_Task prompt_
Repeat, without any change, the entries presented below.

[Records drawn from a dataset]
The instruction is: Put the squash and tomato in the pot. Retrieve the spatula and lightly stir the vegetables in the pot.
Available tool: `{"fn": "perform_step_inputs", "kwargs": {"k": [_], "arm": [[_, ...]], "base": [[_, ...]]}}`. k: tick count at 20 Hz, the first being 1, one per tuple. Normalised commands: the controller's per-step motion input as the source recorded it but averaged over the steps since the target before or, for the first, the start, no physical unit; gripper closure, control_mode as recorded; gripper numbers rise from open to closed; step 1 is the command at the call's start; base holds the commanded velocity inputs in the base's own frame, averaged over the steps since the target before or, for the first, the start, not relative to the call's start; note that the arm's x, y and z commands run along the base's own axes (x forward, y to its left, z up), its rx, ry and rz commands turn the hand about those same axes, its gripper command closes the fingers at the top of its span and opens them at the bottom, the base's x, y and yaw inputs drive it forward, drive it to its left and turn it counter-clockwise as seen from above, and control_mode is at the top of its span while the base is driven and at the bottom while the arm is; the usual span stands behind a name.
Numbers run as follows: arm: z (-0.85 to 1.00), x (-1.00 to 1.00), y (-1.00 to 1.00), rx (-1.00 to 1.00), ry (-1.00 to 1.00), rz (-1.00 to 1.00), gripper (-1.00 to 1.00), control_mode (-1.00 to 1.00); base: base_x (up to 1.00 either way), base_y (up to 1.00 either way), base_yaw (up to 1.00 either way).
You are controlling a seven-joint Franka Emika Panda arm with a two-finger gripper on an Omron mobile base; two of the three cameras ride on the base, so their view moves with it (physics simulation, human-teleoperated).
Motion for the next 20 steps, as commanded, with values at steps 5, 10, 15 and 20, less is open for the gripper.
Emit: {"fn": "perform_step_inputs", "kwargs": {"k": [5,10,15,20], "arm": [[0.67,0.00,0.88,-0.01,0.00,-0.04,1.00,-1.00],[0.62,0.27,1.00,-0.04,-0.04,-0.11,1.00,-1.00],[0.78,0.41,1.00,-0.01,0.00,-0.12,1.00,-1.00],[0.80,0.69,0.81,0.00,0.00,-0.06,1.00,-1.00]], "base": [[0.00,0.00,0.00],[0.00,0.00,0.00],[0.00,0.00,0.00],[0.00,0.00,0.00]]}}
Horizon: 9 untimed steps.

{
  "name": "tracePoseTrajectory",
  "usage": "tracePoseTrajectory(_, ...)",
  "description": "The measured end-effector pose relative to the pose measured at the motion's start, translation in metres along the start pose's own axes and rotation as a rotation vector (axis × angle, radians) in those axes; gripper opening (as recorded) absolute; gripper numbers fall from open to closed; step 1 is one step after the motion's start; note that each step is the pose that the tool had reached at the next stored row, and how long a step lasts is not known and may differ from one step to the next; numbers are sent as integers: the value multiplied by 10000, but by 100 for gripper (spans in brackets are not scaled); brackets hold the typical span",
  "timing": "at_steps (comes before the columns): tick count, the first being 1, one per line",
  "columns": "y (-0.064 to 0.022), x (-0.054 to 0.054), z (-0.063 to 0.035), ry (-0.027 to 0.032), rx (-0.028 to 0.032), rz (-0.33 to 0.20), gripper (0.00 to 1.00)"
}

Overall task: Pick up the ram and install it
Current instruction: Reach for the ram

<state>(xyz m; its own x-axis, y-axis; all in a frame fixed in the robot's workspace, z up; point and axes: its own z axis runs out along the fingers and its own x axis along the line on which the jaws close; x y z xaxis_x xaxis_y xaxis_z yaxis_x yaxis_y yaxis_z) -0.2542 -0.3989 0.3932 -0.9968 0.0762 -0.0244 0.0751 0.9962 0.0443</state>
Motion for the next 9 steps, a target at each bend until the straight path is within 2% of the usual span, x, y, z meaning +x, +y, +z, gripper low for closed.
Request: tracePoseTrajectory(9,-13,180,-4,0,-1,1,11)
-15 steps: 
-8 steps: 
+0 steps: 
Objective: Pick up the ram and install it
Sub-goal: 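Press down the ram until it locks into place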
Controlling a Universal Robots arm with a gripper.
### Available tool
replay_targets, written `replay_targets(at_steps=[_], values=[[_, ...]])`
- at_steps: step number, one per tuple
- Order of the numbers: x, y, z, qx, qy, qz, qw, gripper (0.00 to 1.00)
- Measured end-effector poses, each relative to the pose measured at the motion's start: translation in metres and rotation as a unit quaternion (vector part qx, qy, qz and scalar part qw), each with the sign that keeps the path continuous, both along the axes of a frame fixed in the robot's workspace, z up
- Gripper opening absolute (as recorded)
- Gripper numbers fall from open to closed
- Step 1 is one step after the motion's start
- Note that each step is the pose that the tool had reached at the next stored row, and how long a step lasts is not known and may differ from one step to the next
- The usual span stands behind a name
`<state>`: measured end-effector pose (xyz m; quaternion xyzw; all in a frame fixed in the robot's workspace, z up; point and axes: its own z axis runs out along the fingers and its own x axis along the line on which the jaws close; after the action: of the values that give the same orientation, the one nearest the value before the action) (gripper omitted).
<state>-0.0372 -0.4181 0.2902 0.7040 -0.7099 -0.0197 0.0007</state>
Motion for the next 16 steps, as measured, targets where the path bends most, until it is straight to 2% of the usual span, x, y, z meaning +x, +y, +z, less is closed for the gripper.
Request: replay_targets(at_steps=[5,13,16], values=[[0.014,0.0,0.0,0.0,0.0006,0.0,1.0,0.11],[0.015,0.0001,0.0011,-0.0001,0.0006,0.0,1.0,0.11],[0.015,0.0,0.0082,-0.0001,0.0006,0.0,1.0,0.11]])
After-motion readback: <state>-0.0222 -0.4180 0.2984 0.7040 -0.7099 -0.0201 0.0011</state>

_Solution for this exercise_
The instruction is: Put the squash and tomato in the pot. Retrieve the spatula and lightly stir the vegetables in the pot.
Available tool: `{"fn": "perform_step_inputs", "kwargs": {"k": [_], "arm": [[_, ...]], "base": [[_, ...]]}}`. k: tick count at 20 Hz, the first being 1, one per tuple. Normalised commands: the controller's per-step motion input as the source recorded it but averaged over the steps since the target before or, for the first, the start, no physical unit; gripper closure, control_mode as recorded; gripper numbers rise from open to closed; step 1 is the command at the call's start; base holds the commanded velocity inputs in the base's own frame, averaged over the steps since the target before or, for the first, the start, not relative to the call's start; note that the arm's x, y and z commands run along the base's own axes (x forward, y to its left, z up), its rx, ry and rz commands turn the hand about those same axes, its gripper command closes the fingers at the top of its span and opens them at the bottom, the base's x, y and yaw inputs drive it forward, drive it to its left and turn it counter-clockwise as seen from above, and control_mode is at the top of its span while the base is driven and at the bottom while the arm is; the usual span stands behind a name.
Numbers run as follows: arm: z (-0.85 to 1.00), x (-1.00 to 1.00), y (-1.00 to 1.00), rx (-1.00 to 1.00), ry (-1.00 to 1.00), rz (-1.00 to 1.00), gripper (-1.00 to 1.00), control_mode (-1.00 to 1.00); base: base_x (up to 1.00 either way), base_y (up to 1.00 either way), base_yaw (up to 1.00 either way).
You are controlling a seven-joint Franka Emika Panda arm with a two-finger gripper on an Omron mobile base; two of the three cameras ride on the base, so their view moves with it (physics simulation, human-teleoperated).
Motion for the next 20 steps, as commanded, with values at steps 5, 10, 15 and 20, less is open for the gripper.
Emit: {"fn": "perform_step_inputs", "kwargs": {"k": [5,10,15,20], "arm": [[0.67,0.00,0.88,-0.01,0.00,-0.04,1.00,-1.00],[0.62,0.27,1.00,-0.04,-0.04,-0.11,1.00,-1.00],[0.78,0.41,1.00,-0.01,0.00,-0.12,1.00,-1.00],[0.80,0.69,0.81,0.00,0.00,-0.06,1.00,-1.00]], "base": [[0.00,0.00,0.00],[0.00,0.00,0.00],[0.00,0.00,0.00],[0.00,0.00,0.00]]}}
Horizon: 9 untimed steps.

{
  "name": "tracePoseTrajectory",
  "usage": "tracePoseTrajectory(_, ...)",
  "description": "The measured end-effector pose relative to the pose measured at the motion's start, translation in metres along the start pose's own axes and rotation as a rotation vector (axis × angle, radians) in those axes; gripper opening (as recorded) absolute; gripper numbers fall from open to closed; step 1 is one step after the motion's start; note that each step is the pose that the tool had reached at the next stored row, and how long a step lasts is not known and may differ from one step to the next; numbers are sent as integers: the value multiplied by 10000, but by 100 for gripper (spans in brackets are not scaled); brackets hold the typical span",
  "timing": "at_steps (comes before the columns): tick count, the first being 1, one per line",
  "columns": "y (-0.064 to 0.022), x (-0.054 to 0.054), z (-0.063 to 0.035), ry (-0.027 to 0.032), rx (-0.028 to 0.032), rz (-0.33 to 0.20), gripper (0.00 to 1.00)"
}

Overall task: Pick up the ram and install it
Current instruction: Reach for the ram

<state>(xyz m; its own x-axis, y-axis; all in a frame fixed in the robot's workspace, z up; point and axes: its own z axis runs out along the fingers and its own x axis along the line on which the jaws close; x y z xaxis_x xaxis_y xaxis_z yaxis_x yaxis_y yaxis_z) -0.2542 -0.3989 0.3932 -0.9968 0.0762 -0.0244 0.0751 0.9962 0.0443</state>
Motion for the next 9 steps, a target at each bend until the straight path is within 2% of the usual span, x, y, z meaning +x, +y, +z, gripper low for closed.
Request: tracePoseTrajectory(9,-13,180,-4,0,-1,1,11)
-15 steps: 
-8 steps: 
+0 steps: 
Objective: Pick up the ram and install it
Sub-goal: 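Press down the ram until it locks into place
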Controlling a Universal Robots arm with a gripper.
### Available tool
replay_targets, written `replay_targets(at_steps=[_], values=[[_, ...]])`
- at_steps: step number, one per tuple
- Order of the numbers: x, y, z, qx, qy, qz, qw, gripper (0.00 to 1.00)
- Measured end-effector poses, each relative to the pose measured at the motion's start: translation in metres and rotation as a unit quaternion (vector part qx, qy, qz and scalar part qw), each with the sign that keeps the path continuous, both along the axes of a frame fixed in the robot's workspace, z up
- Gripper opening absolute (as recorded)
- Gripper numbers fall from open to closed
- Step 1 is one step after the motion's start
- Note that each step is the pose that the tool had reached at the next stored row, and how long a step lasts is not known and may differ from one step to the next
- The usual span stands behind a name
`<state>`: measured end-effector pose (xyz m; quaternion xyzw; all in a frame fixed in the robot's workspace, z up; point and axes: its own z axis runs out along the fingers and its own x axis along the line on which the jaws close; after the action: of the values that give the same orientation, the one nearest the value before the action) (gripper omitted).
<state>-0.0372 -0.4181 0.2902 0.7040 -0.7099 -0.0197 0.0007</state>
Motion for the next 16 steps, as measured, targets where the path bends most, until it is straight to 2% of the usual span, x, y, z meaning +x, +y, +z, less is closed for the gripper.
Request: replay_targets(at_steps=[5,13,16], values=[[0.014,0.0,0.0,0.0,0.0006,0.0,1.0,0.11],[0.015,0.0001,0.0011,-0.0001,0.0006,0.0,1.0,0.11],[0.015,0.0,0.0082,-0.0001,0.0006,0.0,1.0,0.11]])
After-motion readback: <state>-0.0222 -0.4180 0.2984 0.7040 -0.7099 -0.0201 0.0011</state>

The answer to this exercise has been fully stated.